# Questions


# Objectives
* 'develop' a workflow
* query table names
* query column names
* write functions that are useful to you

In [1]:
import sqlite3
import pandas as pd 

import matplotlib.pyplot as plt
import seaborn as sns

In [4]:
conn = sqlite3.Connection("./data/data.sqlite")

In [5]:
cur = conn.cursor()

In [6]:
# querying all table_names

def get_table_names(conn):
    query = """
            select name from sqlite_master where type='table';
            """
    res = conn.execute(query).fetchall()
    table_names = [r[0] for r in res]
    return table_names

In [7]:
get_table_names(conn)

['productlines',
 'offices',
 'customers',
 'employees',
 'orderdetails',
 'orders',
 'payments',
 'products']

In [14]:
# query all column names in a table
# I only use PRAGMA to get column information
def get_table_column_names(conn, table_name):
    query = f"""
            pragma table_info({table_name})
            """
    res = conn.execute(query).fetchall()
    col_names = [r[1] for r in res]
    return col_names

In [15]:
get_table_column_names(conn, 'offices')

['officeCode',
 'city',
 'phone',
 'addressLine1',
 'addressLine2',
 'state',
 'country',
 'postalCode',
 'territory']

# Connection vs Cursor
* Connection
    * makes calls to the db
    * db returns results to the connection 
    * usually a row limit 
* Cursor
    * make calls to the db
    * interact with the results of the return values
        * ex: pagination

In [25]:
res = cur.execute("select * from employees")
res.fetchone()

(1002,
 'Murphy',
 'Diane',
 'x5800',
 'dmurphy@classicmodelcars.com',
 1,
 '',
 'President')

In [37]:
# display function
def load_table_as_df(conn, table_name, to_display=True):
    query = f"""
            select * from {table_name}
            """
    df = pd.read_sql(query, conn)
    if to_display:
        display(df.head())
    return df


def display_table_head(conn, table_name):
    query = f"""
            select * from {table_name}
            """
    df = pd.read_sql(query, conn)
    display(df.head(2))
    return

In [38]:
display_table_head(conn, 'employees')
display_table_head(conn, 'offices')

Unnamed: 0,employeeNumber,lastName,firstName,extension,email,officeCode,reportsTo,jobTitle
0,1002,Murphy,Diane,x5800,dmurphy@classicmodelcars.com,1,,President
1,1056,Patterson,Mary,x4611,mpatterso@classicmodelcars.com,1,1002.0,VP Sales


Unnamed: 0,officeCode,city,phone,addressLine1,addressLine2,state,country,postalCode,territory
0,1,San Francisco,+1 650 219 4782,100 Market Street,Suite 300,CA,USA,94080,
1,2,Boston,+1 215 837 0825,1550 Court Place,Suite 102,MA,USA,2107,


In [49]:
employees = load_table_as_df(conn, 'employees')
offices = load_table_as_df(conn, 'offices')

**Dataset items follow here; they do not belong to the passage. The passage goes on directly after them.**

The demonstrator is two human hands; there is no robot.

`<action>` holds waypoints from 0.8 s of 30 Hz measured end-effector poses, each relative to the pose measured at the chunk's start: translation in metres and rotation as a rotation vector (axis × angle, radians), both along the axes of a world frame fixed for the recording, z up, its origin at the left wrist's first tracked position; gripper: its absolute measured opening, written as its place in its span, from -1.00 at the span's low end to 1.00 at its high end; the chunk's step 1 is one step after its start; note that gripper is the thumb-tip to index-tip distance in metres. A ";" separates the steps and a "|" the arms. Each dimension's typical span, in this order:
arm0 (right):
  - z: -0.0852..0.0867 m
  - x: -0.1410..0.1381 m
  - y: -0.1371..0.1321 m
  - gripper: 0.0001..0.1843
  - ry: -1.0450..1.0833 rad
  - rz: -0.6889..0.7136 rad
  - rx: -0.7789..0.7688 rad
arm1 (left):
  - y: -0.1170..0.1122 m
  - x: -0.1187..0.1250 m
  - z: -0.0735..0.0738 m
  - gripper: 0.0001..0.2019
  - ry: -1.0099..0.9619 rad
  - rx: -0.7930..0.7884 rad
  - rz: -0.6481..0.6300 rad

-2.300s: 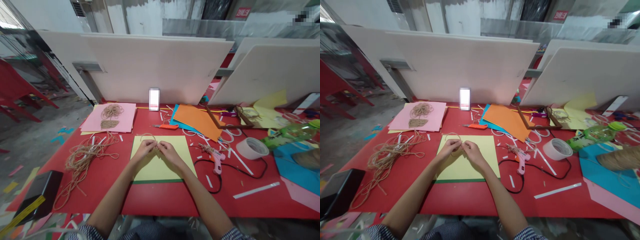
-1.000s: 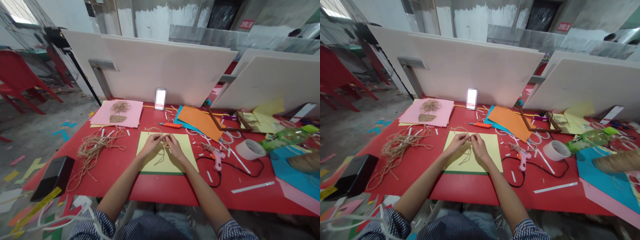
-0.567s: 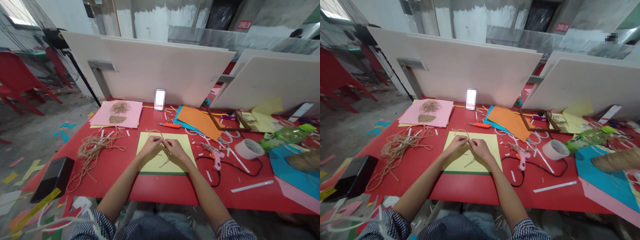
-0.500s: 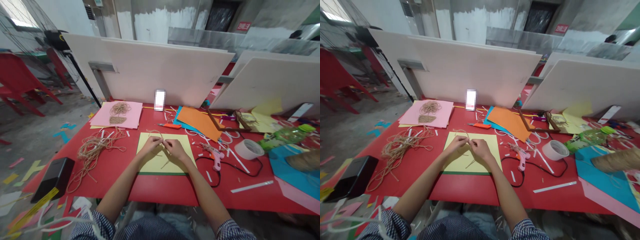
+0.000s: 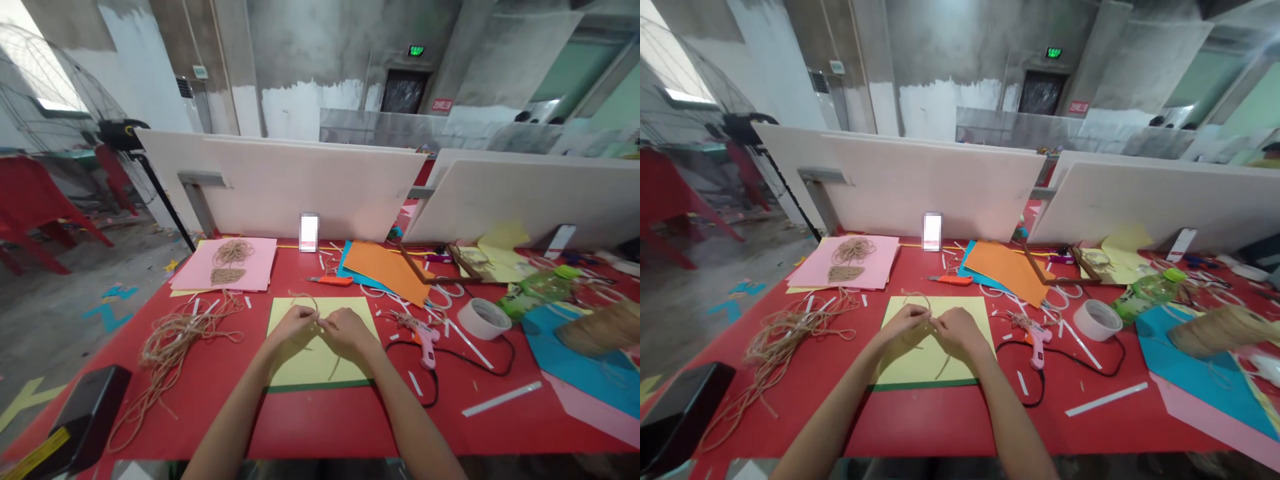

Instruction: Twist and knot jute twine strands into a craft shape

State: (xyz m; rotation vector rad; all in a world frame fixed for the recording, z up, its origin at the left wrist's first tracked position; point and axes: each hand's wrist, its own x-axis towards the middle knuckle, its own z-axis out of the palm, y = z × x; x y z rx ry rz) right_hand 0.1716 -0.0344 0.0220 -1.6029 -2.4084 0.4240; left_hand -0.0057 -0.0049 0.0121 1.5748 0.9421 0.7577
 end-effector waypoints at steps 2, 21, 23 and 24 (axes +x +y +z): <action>-0.001 0.000 -0.001 -0.44 -0.028 0.011 -0.011 | -0.001 -0.002 0.002 -0.51 0.011 -0.020 -0.029; -0.012 -0.020 0.001 -0.56 -0.285 0.096 0.171 | 0.006 0.001 -0.014 -0.66 0.314 0.161 0.061; -0.014 -0.024 0.000 -0.54 -0.285 0.086 0.187 | 0.007 -0.002 -0.012 -0.66 0.338 0.168 0.062; -0.015 -0.026 -0.001 -0.54 -0.282 0.077 0.192 | 0.006 -0.001 -0.012 -0.66 0.359 0.178 0.074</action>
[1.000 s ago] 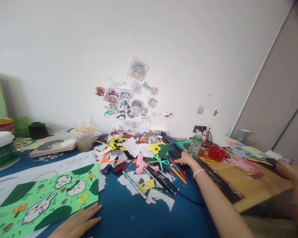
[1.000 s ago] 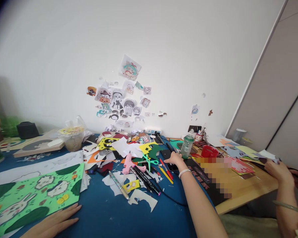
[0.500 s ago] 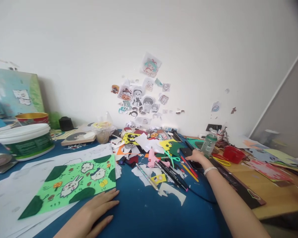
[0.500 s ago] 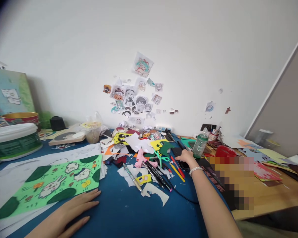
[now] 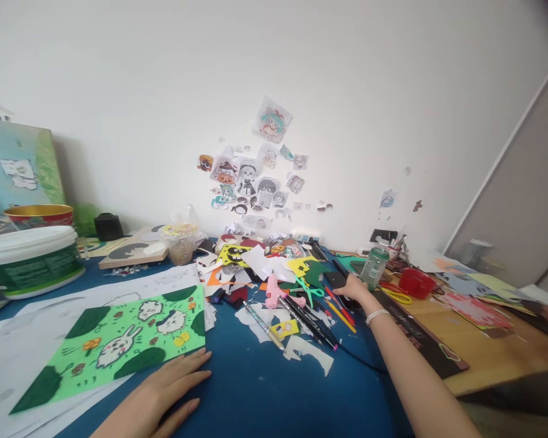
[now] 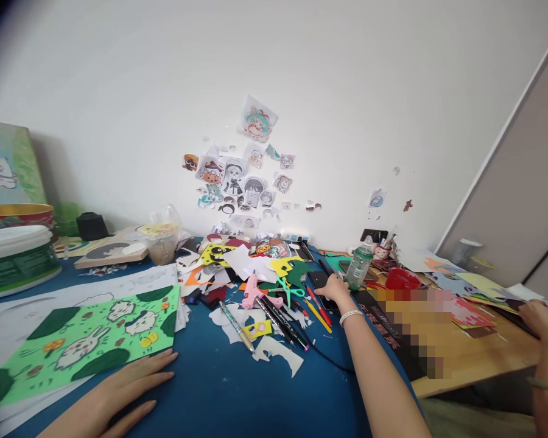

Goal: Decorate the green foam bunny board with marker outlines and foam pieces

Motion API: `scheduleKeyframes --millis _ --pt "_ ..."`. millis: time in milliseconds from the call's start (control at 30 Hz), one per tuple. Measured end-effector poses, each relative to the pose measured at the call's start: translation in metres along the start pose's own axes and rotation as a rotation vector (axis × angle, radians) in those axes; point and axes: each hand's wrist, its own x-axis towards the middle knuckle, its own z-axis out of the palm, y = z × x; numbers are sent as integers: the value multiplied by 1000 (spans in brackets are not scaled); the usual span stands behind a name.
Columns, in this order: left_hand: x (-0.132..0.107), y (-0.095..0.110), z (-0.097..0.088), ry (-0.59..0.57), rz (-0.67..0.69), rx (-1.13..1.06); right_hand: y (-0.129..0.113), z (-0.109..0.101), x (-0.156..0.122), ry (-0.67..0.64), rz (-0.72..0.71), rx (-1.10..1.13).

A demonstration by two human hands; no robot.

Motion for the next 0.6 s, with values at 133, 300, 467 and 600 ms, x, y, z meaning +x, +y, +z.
scheduleKeyframes --millis 133,300,467,600 --pt "-1 -3 3 -21 -6 -5 -1 -1 -7 -20 10 -28" --pt "0 -2 2 -25 -7 29 -9 -7 -14 -47 8 -52" --pt "1 -7 6 -8 30 46 -13 -11 -13 -77 24 -44" --pt "-1 -11 10 -8 18 41 -11 -12 -10 -83 19 -15"
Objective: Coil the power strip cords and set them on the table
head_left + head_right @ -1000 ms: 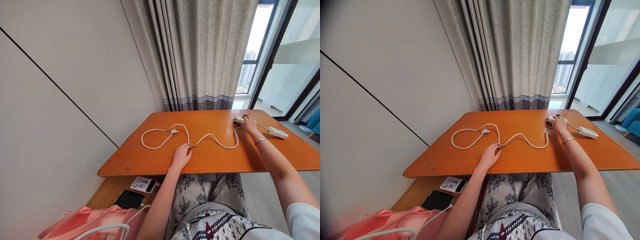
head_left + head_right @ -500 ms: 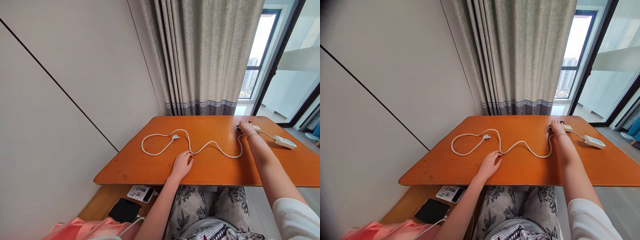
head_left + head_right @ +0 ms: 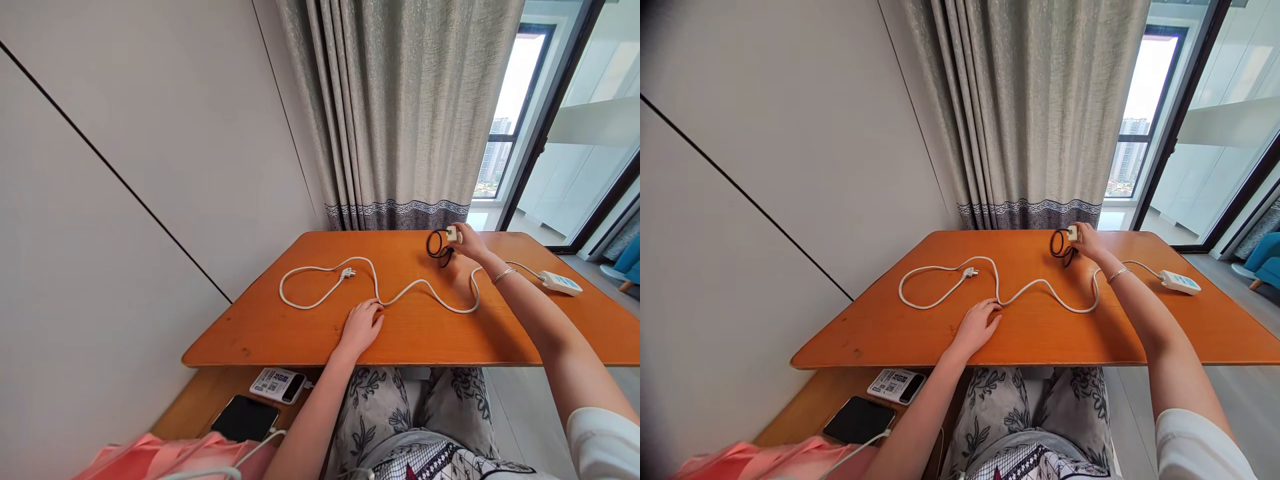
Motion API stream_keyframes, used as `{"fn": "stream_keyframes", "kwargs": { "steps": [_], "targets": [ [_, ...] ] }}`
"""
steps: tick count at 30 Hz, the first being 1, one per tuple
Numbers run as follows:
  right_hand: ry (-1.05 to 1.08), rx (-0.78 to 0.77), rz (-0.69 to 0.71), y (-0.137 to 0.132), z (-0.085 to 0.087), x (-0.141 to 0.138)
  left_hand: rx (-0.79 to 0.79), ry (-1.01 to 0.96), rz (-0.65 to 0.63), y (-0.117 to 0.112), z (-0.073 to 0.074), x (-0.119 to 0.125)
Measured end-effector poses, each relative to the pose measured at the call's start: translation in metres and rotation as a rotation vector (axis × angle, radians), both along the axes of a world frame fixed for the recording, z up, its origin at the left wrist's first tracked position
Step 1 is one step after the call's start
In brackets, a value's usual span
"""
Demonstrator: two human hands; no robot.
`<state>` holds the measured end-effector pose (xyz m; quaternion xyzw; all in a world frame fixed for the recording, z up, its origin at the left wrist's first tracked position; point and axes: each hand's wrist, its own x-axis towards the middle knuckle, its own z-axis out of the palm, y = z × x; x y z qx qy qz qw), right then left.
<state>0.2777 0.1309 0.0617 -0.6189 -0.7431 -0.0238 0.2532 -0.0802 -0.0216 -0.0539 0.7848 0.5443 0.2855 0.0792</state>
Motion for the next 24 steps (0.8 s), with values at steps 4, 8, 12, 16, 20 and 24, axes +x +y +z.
{"fn": "stream_keyframes", "kwargs": {
  "steps": [4, 8, 12, 16, 20, 24],
  "targets": [
    [0.629, 0.278, 0.436, -0.031, 0.031, -0.045, 0.021, -0.098, -0.042, -0.001, 0.0, -0.001],
    [0.816, 0.362, 0.63, -0.08, 0.057, -0.073, 0.034, -0.25, -0.131, -0.005, 0.003, -0.001],
    [0.838, 0.45, 0.632, -0.122, 0.066, -0.08, -0.04, -0.443, -0.225, -0.012, 0.009, 0.012],
    [0.838, 0.525, 0.594, -0.148, 0.066, -0.073, -0.117, -0.543, -0.291, -0.009, 0.02, 0.035],
    [0.833, 0.62, 0.565, -0.166, 0.069, -0.058, -0.157, -0.549, -0.238, 0.014, 0.029, 0.05],
    [0.813, 0.731, 0.437, -0.184, 0.07, -0.038, -0.238, -0.631, -0.113, 0.048, 0.034, 0.043]
  ]
}}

Unnamed: 0,employeeNumber,lastName,firstName,extension,email,officeCode,reportsTo,jobTitle
0,1002,Murphy,Diane,x5800,dmurphy@classicmodelcars.com,1,,President
1,1056,Patterson,Mary,x4611,mpatterso@classicmodelcars.com,1,1002.0,VP Sales
2,1076,Firrelli,Jeff,x9273,jfirrelli@classicmodelcars.com,1,1002.0,VP Marketing
3,1088,Patterson,William,x4871,wpatterson@classicmodelcars.com,6,1056.0,Sales Manager (APAC)
4,1102,Bondur,Gerard,x5408,gbondur@classicmodelcars.com,4,1056.0,Sale Manager (EMEA)


Unnamed: 0,officeCode,city,phone,addressLine1,addressLine2,state,country,postalCode,territory
0,1,San Francisco,+1 650 219 4782,100 Market Street,Suite 300,CA,USA,94080,
1,2,Boston,+1 215 837 0825,1550 Court Place,Suite 102,MA,USA,02107,
2,3,NYC,+1 212 555 3000,523 East 53rd Street,apt. 5A,NY,USA,10022,
3,4,Paris,+33 14 723 4404,43 Rue Jouffroy D'abbans,,,France,75017,EMEA
4,5,Tokyo,+81 33 224 5000,4-1 Kioicho,,Chiyoda-Ku,Japan,102-8578,Japan


In [47]:
# IN command for sql

# let's get employees with numbers 1002 - 1010 

nums = tuple(list(range(1002, 1011)))
query = f"""
        select * from employees
        where employeeNumber in {nums}
        """

df = pd.read_sql(query, conn)
df.head()

Unnamed: 0,employeeNumber,lastName,firstName,extension,email,officeCode,reportsTo,jobTitle
0,1002,Murphy,Diane,x5800,dmurphy@classicmodelcars.com,1,,President


# Subquery Stuff
## let's get all the employees in an office that is located in the USA

In [50]:
conn.execute("""select offices.officeCode from offices
            where country='USA'""").fetchall()

[(1,), (2,), (3,), (27,)]

In [53]:
query = """
        select * from employees 
        where employees.officeCode in 
            (select offices.officecode from offices
            where country='USA');"""

df = pd.read_sql(query, conn)
df.head()

Unnamed: 0,employeeNumber,lastName,firstName,extension,email,officeCode,reportsTo,jobTitle
0,1002,Murphy,Diane,x5800,dmurphy@classicmodelcars.com,1,,President
1,1056,Patterson,Mary,x4611,mpatterso@classicmodelcars.com,1,1002.0,VP Sales
2,1076,Firrelli,Jeff,x9273,jfirrelli@classicmodelcars.com,1,1002.0,VP Marketing
3,1143,Bow,Anthony,x5428,abow@classicmodelcars.com,1,1056.0,Sales Manager (NA)
4,1165,Jennings,Leslie,x3291,ljennings@classicmodelcars.com,1,1143.0,Sales Rep


# what did we learn? 
* seeing a workflow/process
* can you call a subquery a nested query? Yes!
* display tables with code
* get table names and column names
* use functions to make life easier 
* sql is not case sensitive use join and display data as you go
* alias queries